# Music in your mind.



## a7 (Jul 14, 2010)

How does it work for you? Do you compose music in your mind? Do you focus the music, or do you just let what comes through come through? What do you do when all that is coming through is Cat Scratch Fever?

I've never paid alot of attention to the music I might hear in my mind, mainly because I thought you had to be a musical genius to be able to transcribe what you hear into notation. Silly idea, I know. Anyway, the only other method available to me was working the music out on an instrument, but the instrument always seemed to just get in the way causing me to lose the music that was floating around in my mind.
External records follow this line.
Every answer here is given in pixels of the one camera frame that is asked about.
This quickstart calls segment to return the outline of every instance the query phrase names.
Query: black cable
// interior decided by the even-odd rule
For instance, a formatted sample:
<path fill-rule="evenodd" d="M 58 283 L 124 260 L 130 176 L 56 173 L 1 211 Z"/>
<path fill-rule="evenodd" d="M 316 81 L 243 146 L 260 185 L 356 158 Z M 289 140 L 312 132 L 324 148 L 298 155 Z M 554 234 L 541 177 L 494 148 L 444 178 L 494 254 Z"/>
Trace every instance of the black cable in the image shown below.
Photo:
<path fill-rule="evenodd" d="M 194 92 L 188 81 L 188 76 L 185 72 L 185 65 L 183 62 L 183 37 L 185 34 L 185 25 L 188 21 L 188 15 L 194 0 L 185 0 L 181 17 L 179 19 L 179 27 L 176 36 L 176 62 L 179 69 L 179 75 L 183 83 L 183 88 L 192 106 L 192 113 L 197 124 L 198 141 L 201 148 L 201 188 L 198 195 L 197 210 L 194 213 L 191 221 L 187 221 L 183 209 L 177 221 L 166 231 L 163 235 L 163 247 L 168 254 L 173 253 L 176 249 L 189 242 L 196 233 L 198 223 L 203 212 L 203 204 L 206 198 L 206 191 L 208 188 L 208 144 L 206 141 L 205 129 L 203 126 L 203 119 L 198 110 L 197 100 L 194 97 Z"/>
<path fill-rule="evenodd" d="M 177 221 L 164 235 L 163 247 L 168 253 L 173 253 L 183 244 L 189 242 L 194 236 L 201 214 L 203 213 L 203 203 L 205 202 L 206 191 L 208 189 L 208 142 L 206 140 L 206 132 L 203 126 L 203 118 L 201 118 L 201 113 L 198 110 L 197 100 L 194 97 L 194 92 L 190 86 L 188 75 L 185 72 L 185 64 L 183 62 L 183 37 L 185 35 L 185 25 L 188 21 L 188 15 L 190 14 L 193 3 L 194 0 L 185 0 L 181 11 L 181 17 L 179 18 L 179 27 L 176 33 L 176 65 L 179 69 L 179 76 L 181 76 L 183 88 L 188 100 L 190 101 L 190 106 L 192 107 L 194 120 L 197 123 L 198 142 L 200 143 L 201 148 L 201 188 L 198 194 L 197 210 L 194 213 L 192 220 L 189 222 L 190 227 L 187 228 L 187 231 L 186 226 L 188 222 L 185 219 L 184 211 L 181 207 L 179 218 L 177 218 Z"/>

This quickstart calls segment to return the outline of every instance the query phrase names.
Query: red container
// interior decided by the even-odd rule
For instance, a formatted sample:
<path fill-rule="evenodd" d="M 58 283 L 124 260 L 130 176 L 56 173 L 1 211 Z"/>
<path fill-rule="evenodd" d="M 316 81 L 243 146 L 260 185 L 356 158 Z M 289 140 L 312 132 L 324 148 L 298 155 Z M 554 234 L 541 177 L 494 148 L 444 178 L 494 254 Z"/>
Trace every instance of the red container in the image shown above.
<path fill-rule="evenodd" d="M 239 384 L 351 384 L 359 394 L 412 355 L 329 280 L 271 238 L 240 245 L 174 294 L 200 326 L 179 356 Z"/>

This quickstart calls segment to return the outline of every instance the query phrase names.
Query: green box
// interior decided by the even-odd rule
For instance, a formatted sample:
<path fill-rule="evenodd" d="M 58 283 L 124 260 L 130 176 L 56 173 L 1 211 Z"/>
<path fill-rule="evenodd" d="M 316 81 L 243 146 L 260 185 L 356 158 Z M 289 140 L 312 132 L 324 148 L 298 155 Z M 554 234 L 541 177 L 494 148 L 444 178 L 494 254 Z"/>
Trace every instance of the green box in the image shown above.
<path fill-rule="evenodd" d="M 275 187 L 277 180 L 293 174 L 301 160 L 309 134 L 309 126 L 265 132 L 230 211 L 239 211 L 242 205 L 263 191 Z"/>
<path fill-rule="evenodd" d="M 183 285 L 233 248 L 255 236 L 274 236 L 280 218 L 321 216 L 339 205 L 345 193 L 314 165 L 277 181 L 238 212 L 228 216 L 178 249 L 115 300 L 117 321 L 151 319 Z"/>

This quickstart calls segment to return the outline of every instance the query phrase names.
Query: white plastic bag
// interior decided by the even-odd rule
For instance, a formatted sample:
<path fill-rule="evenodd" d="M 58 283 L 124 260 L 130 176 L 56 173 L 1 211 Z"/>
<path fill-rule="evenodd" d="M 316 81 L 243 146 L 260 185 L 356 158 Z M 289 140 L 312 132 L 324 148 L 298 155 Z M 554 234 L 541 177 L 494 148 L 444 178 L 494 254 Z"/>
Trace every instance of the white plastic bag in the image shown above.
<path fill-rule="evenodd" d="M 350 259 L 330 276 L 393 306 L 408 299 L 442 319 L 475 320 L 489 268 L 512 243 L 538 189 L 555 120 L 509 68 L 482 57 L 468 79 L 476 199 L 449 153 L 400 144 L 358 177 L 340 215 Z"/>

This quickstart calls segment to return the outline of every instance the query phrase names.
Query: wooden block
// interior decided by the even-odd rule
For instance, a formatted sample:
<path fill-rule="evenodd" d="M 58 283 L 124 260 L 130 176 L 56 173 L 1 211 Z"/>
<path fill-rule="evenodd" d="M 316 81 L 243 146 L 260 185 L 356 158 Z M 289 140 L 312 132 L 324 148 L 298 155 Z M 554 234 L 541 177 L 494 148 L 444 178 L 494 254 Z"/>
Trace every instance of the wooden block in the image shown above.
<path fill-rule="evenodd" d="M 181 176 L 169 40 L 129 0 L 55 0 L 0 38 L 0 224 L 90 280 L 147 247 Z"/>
Now, I've started studying the art of hearing with the intent of developing my transcription abilities so that I may just jot down what I'm hearing without messing around with an instrument. So, I'm starting to actively listen to the music that is floating around upstairs and I might as well be listening to the radio, since all I'm hearing is other peoples music. 

Anyone else have experience with this and if so, how do you get your mind to focus on something original?


----------



## wst3 (Jul 15, 2010)

a7 @ Thu Jul 15 said:


> How does it work for you? <snippity>
> Anyone else have experience with this and if so, how do you get your mind to focus on something original?


How does it work for me??? Too many ways<G>!

The whole stream of consciousness thing is great, when it works. I don't really differentiate between what is purely in my head and what gets from my head to an instrument (usually guitar, sometimes piano or electronic keys). I'm not claiming that I can play everything I hear in my head, far from it I'm afraid, but I can almost always get enough of the idea down to go to the next step.

Some of the stuff that I am most proud of came about as the result of just noodling around - often while watching whatever it is I am trying to write for, but sometimes just sitting around will do the trick. Once I get the basic idea, or I suppose once I recognize the basic idea, then it is time to become more disciplined and really think about it. It's that germ of an idea thing that gets tricky.

When that doesn't work (the muse is visiting the islands or whatever) then I like to play "math games". What would it sound like if I tried to build chords off this particular bass line, or what happens if I use this mode, or any other silly idea that just pops into my head. These are strictly theory exercises, but they will often attract the muse.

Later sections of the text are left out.